[Records drawn from a dataset]

*** Begin section ***

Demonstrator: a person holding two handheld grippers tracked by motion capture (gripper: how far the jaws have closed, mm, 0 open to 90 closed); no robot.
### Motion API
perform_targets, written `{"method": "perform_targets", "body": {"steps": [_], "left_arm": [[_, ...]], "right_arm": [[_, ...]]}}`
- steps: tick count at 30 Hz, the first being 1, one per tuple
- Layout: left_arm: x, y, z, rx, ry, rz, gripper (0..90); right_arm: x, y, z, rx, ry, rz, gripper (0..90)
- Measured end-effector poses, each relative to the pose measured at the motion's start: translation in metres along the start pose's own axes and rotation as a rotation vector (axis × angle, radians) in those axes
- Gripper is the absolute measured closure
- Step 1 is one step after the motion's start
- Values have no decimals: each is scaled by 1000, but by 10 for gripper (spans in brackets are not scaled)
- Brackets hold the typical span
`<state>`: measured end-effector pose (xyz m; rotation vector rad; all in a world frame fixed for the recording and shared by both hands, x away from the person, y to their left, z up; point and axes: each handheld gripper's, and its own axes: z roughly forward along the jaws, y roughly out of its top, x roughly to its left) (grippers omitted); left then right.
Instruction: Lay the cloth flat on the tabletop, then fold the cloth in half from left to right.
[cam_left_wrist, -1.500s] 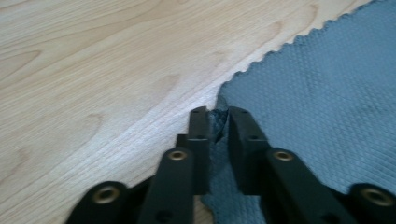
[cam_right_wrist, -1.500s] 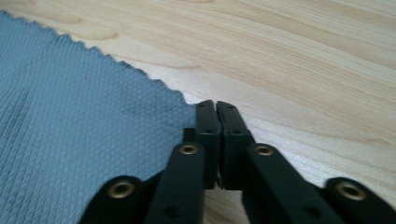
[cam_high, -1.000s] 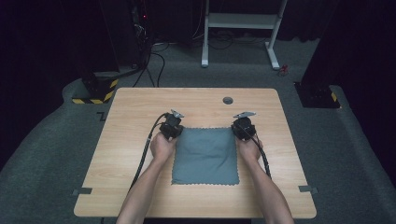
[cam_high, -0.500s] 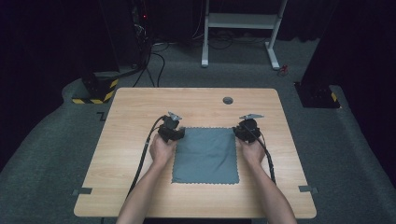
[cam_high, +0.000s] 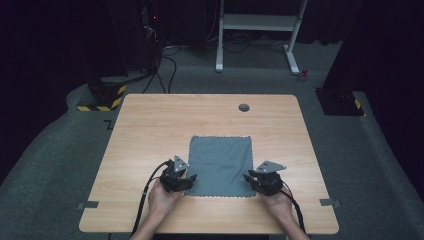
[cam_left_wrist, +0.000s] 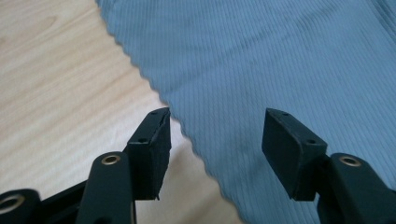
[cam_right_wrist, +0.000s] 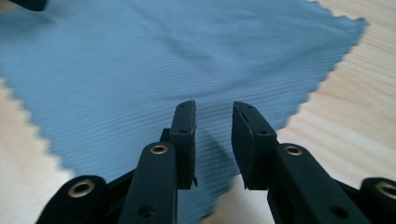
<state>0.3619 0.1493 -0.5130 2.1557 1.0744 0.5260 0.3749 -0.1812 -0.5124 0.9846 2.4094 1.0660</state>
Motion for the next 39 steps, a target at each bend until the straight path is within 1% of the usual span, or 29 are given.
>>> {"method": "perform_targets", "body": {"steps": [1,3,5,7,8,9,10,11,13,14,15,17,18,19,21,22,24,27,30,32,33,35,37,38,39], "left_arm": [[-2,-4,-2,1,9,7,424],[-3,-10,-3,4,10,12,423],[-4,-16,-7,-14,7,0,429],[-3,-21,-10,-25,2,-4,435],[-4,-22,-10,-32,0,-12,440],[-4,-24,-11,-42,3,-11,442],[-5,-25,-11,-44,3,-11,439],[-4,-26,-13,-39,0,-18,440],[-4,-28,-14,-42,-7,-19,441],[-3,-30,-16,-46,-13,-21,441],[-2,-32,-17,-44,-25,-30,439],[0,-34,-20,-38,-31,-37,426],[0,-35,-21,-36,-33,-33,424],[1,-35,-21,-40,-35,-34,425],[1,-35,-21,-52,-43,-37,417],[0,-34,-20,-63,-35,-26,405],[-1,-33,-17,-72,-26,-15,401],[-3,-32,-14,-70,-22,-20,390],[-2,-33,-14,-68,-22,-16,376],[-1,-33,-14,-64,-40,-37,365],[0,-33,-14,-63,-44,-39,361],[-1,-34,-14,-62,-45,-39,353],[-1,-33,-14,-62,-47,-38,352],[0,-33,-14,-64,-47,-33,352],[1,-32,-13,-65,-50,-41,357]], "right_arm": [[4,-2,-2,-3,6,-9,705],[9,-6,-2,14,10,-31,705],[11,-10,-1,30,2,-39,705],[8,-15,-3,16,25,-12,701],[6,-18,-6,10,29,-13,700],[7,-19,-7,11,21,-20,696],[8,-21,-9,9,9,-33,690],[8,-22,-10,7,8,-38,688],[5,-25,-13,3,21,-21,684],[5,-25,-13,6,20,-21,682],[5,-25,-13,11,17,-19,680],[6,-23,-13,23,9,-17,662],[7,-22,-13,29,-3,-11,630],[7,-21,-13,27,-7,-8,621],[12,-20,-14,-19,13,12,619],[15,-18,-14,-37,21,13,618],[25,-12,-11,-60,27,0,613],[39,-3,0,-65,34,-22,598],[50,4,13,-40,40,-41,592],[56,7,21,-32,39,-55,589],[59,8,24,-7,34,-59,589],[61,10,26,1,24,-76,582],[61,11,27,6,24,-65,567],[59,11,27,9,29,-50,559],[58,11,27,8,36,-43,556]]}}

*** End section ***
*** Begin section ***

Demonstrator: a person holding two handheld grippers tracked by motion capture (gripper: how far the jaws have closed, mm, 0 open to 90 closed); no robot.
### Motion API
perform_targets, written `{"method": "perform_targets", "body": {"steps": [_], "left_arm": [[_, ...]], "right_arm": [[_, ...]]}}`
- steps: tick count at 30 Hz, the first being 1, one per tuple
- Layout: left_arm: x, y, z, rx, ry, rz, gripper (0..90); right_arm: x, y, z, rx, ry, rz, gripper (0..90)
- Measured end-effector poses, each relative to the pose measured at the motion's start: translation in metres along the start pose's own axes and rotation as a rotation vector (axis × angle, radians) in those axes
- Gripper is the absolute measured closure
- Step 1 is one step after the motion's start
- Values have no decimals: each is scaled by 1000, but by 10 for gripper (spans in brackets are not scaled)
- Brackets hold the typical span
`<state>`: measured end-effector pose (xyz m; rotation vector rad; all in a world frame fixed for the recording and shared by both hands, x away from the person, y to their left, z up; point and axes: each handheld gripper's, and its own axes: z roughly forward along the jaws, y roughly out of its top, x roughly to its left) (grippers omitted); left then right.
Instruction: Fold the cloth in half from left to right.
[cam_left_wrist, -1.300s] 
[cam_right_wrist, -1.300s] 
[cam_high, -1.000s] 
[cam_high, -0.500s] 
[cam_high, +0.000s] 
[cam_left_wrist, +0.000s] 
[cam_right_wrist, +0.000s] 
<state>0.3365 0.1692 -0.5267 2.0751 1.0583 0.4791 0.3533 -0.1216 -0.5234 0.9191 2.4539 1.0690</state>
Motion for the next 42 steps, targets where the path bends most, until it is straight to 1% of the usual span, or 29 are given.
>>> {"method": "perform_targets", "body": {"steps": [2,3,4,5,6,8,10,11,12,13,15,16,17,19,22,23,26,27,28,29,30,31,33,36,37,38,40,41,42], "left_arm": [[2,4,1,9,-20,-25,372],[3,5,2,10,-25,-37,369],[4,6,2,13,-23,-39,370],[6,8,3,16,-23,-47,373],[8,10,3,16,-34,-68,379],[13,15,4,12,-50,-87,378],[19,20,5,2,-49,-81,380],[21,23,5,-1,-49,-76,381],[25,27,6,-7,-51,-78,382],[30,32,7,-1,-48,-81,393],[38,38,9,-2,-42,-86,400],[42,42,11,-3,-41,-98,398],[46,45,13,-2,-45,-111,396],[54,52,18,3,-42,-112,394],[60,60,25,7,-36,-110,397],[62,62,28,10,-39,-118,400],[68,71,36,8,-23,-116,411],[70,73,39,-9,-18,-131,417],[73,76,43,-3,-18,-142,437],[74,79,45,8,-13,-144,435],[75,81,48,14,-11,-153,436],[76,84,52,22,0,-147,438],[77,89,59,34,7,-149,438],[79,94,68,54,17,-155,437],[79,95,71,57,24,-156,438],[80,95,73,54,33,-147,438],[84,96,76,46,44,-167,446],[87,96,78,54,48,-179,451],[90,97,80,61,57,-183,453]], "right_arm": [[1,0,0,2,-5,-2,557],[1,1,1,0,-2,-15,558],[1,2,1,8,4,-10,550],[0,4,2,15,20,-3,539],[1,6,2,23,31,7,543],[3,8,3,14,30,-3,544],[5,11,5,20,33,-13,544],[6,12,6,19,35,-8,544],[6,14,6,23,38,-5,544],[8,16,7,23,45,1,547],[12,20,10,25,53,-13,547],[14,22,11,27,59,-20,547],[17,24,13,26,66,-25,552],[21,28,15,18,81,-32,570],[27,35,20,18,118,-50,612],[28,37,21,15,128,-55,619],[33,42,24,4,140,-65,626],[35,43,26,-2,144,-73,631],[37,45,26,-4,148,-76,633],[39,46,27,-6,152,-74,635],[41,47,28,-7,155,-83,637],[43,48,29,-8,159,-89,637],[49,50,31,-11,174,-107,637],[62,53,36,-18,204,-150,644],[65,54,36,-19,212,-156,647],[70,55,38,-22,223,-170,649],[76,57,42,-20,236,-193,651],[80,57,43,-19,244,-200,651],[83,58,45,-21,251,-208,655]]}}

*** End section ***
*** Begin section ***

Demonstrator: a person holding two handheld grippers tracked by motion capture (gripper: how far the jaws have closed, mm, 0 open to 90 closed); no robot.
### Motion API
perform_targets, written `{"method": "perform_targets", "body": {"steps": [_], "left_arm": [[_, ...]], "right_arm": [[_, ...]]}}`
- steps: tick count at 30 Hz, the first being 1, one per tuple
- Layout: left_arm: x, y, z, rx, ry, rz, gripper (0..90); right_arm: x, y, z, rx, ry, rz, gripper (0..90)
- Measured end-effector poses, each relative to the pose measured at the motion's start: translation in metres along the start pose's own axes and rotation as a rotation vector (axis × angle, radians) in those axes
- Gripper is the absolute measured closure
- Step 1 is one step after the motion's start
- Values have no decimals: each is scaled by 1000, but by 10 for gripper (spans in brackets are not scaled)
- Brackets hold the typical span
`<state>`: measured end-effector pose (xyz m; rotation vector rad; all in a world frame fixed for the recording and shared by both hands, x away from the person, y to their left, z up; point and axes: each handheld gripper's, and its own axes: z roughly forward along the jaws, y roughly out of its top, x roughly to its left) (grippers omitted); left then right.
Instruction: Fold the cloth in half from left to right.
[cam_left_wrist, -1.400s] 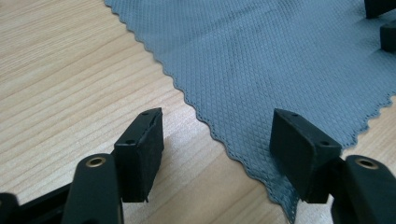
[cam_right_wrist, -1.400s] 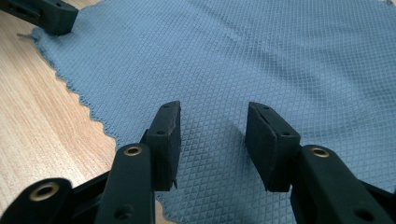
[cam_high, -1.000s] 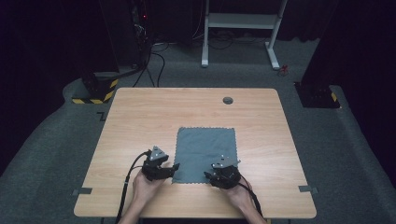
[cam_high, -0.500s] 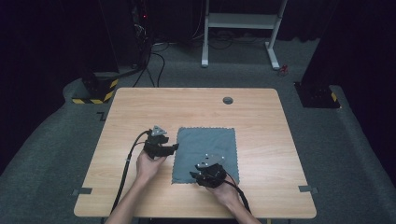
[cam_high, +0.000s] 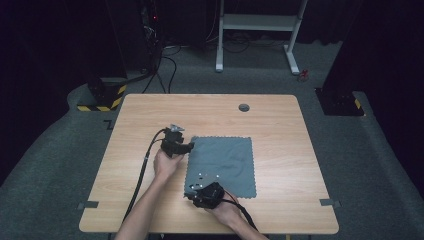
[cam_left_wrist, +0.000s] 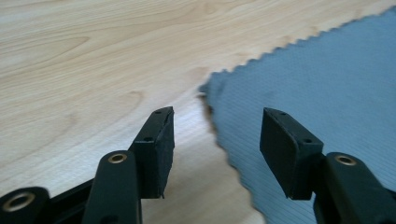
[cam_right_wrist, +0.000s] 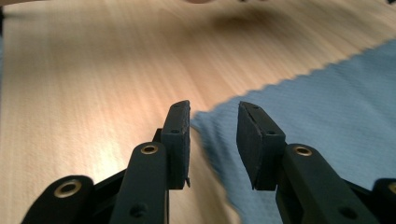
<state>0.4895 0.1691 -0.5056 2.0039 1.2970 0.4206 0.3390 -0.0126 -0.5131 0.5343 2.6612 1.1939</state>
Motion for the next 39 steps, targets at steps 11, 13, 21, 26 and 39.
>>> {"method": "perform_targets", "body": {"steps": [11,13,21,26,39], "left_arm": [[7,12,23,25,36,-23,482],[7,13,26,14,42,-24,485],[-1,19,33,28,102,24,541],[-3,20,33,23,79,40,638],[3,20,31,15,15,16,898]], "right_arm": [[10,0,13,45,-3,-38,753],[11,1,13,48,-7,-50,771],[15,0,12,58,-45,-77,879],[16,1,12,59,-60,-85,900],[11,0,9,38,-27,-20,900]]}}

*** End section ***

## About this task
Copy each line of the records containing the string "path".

## Exercise response
Motion for the next 39 steps, a target at each bend until the straight path is within 1% of the usual span, or 29 are given.
Motion for the next 42 steps, targets where the path bends most, until it is straight to 1% of the usual span, or 29 are given.

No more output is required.